Kenya has accepted the International Covenant on Civil and Political Rights, which says the State (the government and all its institutions) must ensure any person whose human rights are violated has an effective remedy. The most effective remedy for an individual is often going to court.



Interestingly, our Constitution drafting teams tried to guarantee adequate resources for the Judiciary.

The Bomas draft said: “The State shall provide reasonable resources … to members of the Judiciary to enable them to deliver the highest standards of service to the public”. This was based on the original CKRC draft in 2002, and was repeated in the drafts of the Committee of Experts.

Where did it go? Consigned to the dust heap by the Parliamentary Select Committee in Naivasha.

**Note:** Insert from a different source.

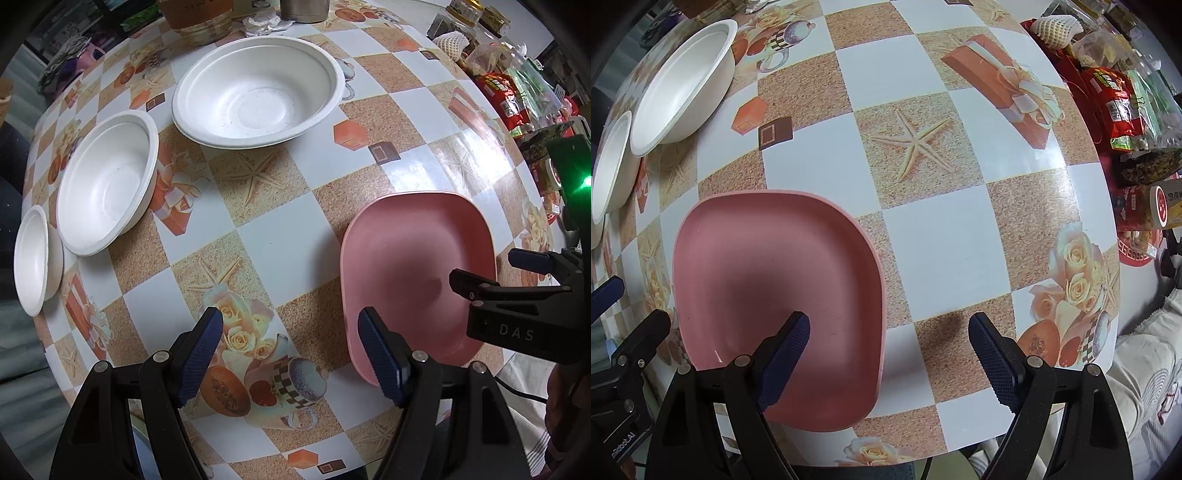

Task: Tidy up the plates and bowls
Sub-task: 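Move both tools to the pink square plate, then close both tools on the pink plate's rim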

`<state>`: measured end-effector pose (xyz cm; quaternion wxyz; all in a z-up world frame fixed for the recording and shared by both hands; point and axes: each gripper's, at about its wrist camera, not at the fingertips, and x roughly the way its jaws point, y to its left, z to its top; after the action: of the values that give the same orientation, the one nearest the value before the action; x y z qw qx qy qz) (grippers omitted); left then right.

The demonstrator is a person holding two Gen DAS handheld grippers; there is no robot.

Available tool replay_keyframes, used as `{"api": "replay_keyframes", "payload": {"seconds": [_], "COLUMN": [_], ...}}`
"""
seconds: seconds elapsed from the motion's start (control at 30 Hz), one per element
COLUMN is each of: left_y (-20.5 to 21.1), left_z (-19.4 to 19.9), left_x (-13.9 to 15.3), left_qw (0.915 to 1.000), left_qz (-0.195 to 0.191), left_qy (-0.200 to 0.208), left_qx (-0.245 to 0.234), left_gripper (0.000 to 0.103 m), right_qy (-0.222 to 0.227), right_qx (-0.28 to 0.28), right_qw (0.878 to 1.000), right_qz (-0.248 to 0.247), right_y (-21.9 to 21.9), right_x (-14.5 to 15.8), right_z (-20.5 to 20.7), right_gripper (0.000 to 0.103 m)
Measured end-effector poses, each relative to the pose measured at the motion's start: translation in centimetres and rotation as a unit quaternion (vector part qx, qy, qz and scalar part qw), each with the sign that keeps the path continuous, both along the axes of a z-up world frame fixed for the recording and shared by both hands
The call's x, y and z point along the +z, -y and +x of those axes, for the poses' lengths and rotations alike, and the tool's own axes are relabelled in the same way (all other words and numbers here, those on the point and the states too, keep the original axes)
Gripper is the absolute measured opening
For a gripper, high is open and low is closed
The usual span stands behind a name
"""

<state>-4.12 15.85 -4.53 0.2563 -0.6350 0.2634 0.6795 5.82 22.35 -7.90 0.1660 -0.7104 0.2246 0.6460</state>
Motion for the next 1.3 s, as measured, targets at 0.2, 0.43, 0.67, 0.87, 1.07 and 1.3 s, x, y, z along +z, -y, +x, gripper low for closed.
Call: {"api": "replay_keyframes", "payload": {"seconds": [0.2,0.43,0.67,0.87,1.07,1.3], "left_y": [-1.1,-2.1,-4.0,-5.1,-5.0,-6.2], "left_z": [0.0,-0.2,-0.2,-0.2,0.0,1.7], "left_x": [-0.3,-1.8,-4.0,-5.5,-5.8,-5.5], "left_qw": [1.0,0.9999,0.9995,0.999,0.9991,0.9975], "left_qz": [-0.003,-0.009,-0.019,-0.023,-0.01,-0.008], "left_qy": [0.001,0.002,0.005,0.016,0.038,0.045], "left_qx": [-0.006,-0.011,-0.025,-0.033,-0.018,-0.054], "left_gripper": [0.079,0.079,0.079,0.079,0.069,0.027], "right_qy": [0.002,0.007,0.01,0.003,-0.004,-0.013], "right_qx": [-0.006,-0.01,-0.029,-0.027,-0.008,-0.005], "right_qw": [1.0,1.0,0.999,0.999,1.0,0.998], "right_qz": [0.001,-0.003,-0.008,-0.028,-0.027,-0.055], "right_y": [-0.5,-1.2,-1.8,-1.4,-0.6,0.3], "right_x": [0.1,-0.6,-1.5,-1.6,-1.0,-0.8], "right_z": [0.5,1.1,1.8,1.3,0.9,0.4], "right_gripper": [0.089,0.089,0.089,0.087,0.064,0.027]}}
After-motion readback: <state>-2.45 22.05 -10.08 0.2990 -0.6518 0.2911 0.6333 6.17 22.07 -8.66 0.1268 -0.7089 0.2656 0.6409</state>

The CoE felt unable to save it, though they did restore another provision the MPs removed: “Judicial authority is derived from the people”. How revealing this is of MPs’ attitudes: wanting to minimise restrictions on their power, and denying the sovereignty of the people when they can.

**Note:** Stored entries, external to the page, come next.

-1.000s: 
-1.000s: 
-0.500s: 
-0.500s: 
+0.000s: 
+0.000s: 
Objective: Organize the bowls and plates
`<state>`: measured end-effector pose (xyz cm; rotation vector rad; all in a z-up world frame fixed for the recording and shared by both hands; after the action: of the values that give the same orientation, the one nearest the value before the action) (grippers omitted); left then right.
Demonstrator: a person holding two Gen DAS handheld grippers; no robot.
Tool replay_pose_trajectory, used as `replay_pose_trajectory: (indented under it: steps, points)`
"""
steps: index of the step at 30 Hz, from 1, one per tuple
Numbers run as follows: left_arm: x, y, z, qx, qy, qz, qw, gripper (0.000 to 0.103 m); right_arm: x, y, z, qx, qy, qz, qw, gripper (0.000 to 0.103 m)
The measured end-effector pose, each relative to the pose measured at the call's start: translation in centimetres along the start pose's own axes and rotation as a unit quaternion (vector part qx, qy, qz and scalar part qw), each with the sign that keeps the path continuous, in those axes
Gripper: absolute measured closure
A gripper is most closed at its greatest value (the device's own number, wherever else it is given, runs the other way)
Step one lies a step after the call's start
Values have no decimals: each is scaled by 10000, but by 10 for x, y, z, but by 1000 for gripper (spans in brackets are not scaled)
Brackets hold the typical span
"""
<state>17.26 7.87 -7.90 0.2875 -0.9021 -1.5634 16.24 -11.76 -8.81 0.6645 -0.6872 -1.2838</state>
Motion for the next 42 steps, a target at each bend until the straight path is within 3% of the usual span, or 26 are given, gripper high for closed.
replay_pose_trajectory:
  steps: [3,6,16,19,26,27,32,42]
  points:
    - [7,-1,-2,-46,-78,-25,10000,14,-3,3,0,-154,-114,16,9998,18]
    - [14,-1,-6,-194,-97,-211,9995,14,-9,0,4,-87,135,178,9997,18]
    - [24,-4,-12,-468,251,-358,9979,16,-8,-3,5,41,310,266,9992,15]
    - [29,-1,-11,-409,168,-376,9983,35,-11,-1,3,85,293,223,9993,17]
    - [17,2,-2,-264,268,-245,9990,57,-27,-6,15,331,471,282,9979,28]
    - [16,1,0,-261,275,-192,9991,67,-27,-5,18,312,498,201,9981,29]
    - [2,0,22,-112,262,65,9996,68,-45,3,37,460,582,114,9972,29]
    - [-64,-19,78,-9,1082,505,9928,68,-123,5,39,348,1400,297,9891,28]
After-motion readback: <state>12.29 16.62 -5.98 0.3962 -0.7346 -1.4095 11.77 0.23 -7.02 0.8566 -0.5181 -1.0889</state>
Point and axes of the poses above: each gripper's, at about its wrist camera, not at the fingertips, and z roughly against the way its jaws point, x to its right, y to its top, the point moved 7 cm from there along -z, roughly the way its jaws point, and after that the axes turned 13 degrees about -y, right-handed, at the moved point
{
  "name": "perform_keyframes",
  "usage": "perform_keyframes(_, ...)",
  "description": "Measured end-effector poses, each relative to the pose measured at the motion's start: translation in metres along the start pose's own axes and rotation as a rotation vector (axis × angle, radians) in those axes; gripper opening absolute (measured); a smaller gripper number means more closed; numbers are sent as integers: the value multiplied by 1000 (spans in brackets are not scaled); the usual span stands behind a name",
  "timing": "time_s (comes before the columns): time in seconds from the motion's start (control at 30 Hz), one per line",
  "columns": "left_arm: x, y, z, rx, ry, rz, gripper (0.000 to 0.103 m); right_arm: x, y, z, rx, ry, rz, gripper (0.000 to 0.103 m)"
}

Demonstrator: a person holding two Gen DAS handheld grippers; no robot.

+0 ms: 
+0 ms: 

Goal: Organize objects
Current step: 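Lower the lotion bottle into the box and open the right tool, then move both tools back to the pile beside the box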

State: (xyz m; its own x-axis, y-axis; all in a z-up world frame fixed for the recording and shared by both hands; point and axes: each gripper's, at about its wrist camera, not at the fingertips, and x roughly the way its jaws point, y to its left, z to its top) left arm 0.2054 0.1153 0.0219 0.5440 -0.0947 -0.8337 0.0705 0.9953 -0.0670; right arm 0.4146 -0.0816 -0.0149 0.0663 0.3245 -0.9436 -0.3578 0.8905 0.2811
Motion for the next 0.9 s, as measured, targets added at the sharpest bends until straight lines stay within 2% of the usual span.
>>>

There are constitutional provisions about money designed to prevent interference with judges and protect their independence. “The remuneration and benefits payable to, or in respect of, a [higher court] judge shall not be varied to the disadvantage of that judge”.

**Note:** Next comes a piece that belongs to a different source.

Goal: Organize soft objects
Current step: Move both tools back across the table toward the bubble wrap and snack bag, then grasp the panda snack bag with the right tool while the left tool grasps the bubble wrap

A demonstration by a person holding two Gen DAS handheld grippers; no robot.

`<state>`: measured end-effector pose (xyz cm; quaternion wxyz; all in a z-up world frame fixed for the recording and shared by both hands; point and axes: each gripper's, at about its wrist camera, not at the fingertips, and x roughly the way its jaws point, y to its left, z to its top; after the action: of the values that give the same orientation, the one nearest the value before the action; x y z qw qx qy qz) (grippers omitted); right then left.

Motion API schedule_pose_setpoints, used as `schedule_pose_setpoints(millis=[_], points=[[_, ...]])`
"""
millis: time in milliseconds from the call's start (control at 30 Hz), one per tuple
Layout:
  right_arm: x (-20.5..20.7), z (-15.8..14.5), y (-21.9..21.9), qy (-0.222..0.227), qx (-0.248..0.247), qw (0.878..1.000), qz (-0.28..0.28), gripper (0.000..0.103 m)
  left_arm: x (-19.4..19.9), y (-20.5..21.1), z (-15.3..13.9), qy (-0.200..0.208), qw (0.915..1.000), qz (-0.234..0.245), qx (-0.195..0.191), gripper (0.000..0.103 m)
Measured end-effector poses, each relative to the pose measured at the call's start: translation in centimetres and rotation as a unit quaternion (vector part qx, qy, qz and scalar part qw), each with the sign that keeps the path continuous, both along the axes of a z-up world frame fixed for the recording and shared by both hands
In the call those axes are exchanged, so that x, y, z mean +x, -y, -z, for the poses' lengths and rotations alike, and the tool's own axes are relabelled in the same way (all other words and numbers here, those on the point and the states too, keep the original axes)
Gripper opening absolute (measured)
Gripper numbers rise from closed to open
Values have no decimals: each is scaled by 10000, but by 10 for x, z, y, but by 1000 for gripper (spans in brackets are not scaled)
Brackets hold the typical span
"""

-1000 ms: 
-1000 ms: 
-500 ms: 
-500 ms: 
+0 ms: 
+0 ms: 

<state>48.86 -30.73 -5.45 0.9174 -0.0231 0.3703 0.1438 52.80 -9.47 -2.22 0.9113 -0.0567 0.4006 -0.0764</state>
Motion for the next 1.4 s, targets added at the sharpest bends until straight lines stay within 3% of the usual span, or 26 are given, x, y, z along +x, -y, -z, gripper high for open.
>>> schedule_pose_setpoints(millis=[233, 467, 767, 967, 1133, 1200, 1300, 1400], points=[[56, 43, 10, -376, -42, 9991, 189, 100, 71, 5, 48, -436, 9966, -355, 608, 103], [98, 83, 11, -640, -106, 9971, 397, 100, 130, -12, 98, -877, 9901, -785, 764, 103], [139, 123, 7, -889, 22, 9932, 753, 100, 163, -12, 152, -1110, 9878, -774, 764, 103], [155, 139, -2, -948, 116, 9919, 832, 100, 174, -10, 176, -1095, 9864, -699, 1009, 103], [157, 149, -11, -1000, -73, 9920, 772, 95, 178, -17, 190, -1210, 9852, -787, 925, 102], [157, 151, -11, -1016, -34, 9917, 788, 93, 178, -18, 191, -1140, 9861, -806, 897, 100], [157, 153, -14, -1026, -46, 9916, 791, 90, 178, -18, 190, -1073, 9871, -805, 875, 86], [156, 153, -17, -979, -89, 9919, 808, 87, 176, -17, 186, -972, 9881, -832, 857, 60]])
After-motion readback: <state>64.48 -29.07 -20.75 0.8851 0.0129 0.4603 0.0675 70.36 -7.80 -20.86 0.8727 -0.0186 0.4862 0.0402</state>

Earlier this year the health insurance of judges had to be suspended because of lack of resources. If it affected higher court judges it was unconstitutional.

The salaries of judges of the High Court level and above are not actually required to be voted by Parliament. They are fixed (by the Salaries and Remuneration Commission) and that is enough to enable them to be paid. That is what the Constitution means when it says their pay and benefits are “a charge on the Consolidated Fund”.

The State (including Parliament) must respect, protect, promote and fulfil our rights. Article 48 says the State must “ensure access to justice for all persons”. Article 50 says everyone has the right to have any dispute that can be resolved by law decided by a court or another independent and impartial body. This must include above all the enforcement of their human rights.

Criminal trials must particularly begin and end without delay. These rights are all threatened by the cuts.

Miracles are not expected. Economic necessity may slow progress. But going backwards in the protection of rights is something that ought to be avoided, and is arguably unconstitutional, except in extreme circumstances. Pique on the part of parliamentarians about the courts doing their job cannot possibly qualify as constitutional justification for rolling back access to justice.




In the US, state courts have sometimes issued orders to state authorities to issue funds for the courts. And the courts in various other countries have been prepared to consider cases about government behaviour that affects independence of the Judiciary. Canadian courts have indicated a willingness to decide against government if judicial salaries were cut other than for goo­­d reasons and when other public servants were equally affected.

However, for the courts to decide cases affecting themselves would leave a bad taste in everyone’s mouths. And we can’t forget the notorious reluctance of the authorities to obey court orders.

It is up to government and Parliament to see sense, and for citizens to make their views clear. An independent, adequately funded, Judiciary is vital for the health of our Constitution and nation.